Everyone else came and went, but by the end of the night it was just me and Esther and Ben, rattling on and on about nothing until morning came and Priya called him home, interrupting our fun. He went, grudgingly, and then the next weekend when Priya was too busy studying for a midterm exam to hang out with Ben, he came back.

You like him, don’t you? Esther had asked knowingly once Ben was gone.

It’s that apparent? I’d asked of her, and then, stating the obvious, It’s not like it matters, anyway. He has a girlfriend, as she and I sat on the sofa side by side, staring at a blackened TV screen.

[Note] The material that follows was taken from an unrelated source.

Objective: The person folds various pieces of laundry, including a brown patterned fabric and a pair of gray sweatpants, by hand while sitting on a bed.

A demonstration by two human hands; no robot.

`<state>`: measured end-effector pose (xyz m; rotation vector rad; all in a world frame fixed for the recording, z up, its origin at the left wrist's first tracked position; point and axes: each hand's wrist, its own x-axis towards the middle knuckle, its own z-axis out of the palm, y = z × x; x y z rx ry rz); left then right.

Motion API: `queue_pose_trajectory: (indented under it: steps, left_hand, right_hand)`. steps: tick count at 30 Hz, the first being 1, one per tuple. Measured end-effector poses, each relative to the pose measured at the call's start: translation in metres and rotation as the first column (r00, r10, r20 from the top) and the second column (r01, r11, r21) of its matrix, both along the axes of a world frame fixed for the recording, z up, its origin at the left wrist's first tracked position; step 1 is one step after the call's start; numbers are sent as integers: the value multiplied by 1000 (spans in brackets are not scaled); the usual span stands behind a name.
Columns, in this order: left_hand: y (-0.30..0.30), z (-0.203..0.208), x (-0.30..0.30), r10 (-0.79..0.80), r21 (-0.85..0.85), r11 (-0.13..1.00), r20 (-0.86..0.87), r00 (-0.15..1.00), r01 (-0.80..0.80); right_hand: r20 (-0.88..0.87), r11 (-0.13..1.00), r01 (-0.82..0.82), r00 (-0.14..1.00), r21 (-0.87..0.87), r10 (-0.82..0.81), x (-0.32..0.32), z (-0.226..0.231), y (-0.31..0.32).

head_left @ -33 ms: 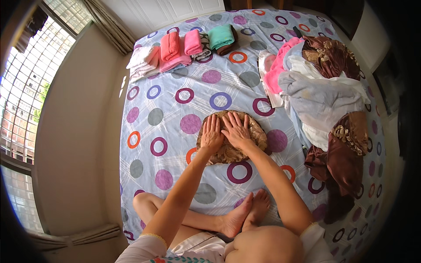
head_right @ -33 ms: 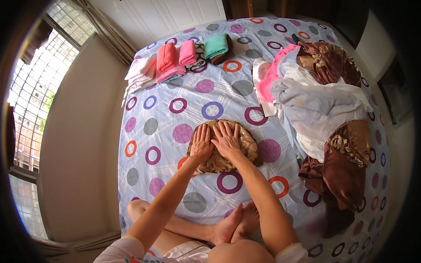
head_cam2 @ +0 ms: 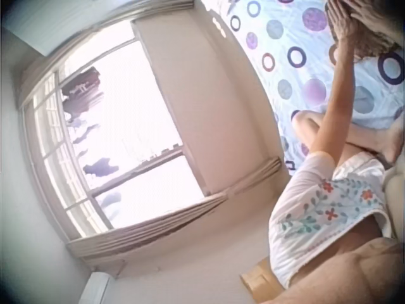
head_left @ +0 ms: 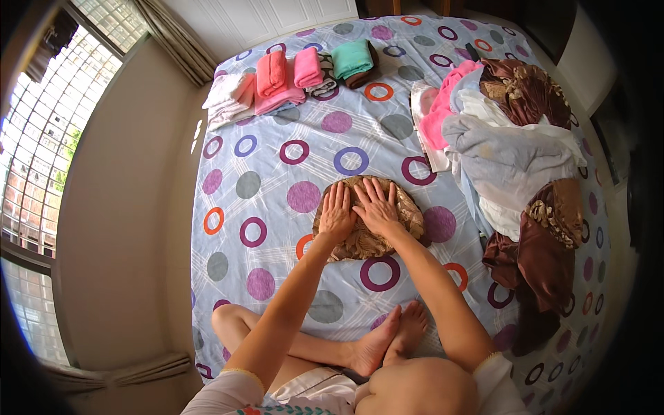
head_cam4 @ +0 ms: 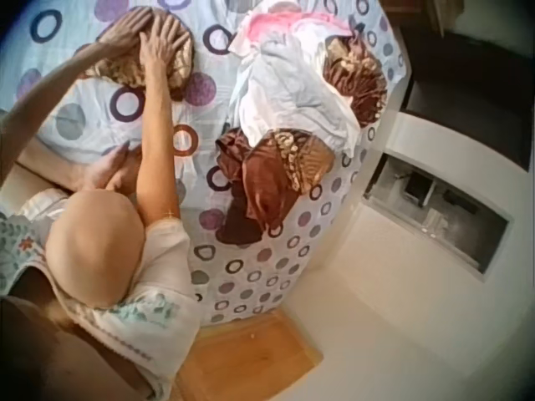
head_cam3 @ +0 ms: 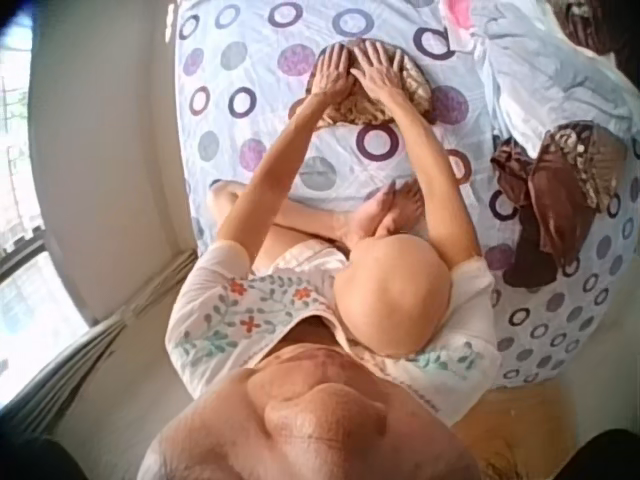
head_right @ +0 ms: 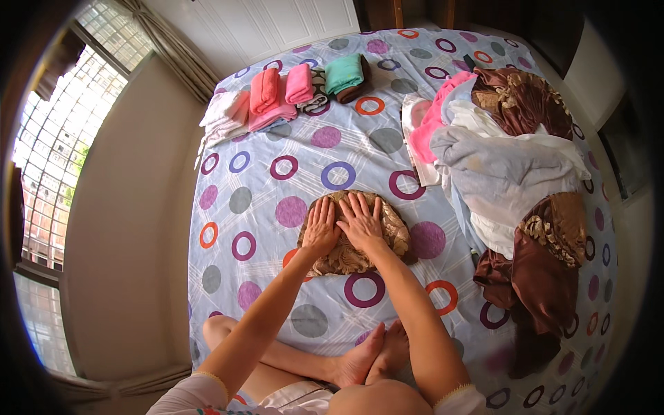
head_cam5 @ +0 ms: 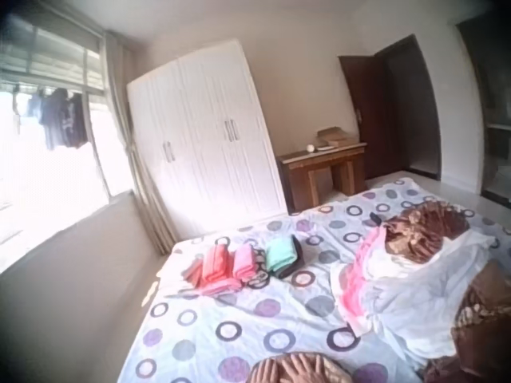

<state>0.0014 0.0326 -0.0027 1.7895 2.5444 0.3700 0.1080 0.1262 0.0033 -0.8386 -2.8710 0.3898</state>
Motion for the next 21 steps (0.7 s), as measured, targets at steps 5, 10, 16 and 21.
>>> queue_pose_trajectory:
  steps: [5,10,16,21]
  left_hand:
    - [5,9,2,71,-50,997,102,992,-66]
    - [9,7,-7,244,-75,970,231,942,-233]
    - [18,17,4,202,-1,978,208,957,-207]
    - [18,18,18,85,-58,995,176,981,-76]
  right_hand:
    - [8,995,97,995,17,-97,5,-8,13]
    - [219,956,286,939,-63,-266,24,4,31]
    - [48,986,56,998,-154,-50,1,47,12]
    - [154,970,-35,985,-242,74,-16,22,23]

Well, said Esther in that unselfish way that was all Esther, he’s missing out on something really great. You do know that, don’t you, Quinn? And I said yes, though of course I didn’t know. His loss, Esther told me, and she made me repeat it so that in time I’d start to believe.

The next weekend, Ben was back, chilling with Esther and me.

If there’s anybody in the world who can help me find Esther, it’s Ben.

And so there in my tiny little cube when Ben asks, “What’s up?” I ask instead, clutching that tissue to my hand to clot the nearly nonexistent blood, “Want to go to lunch?” and though it’s not even eleven o’clock, Ben doesn’t balk.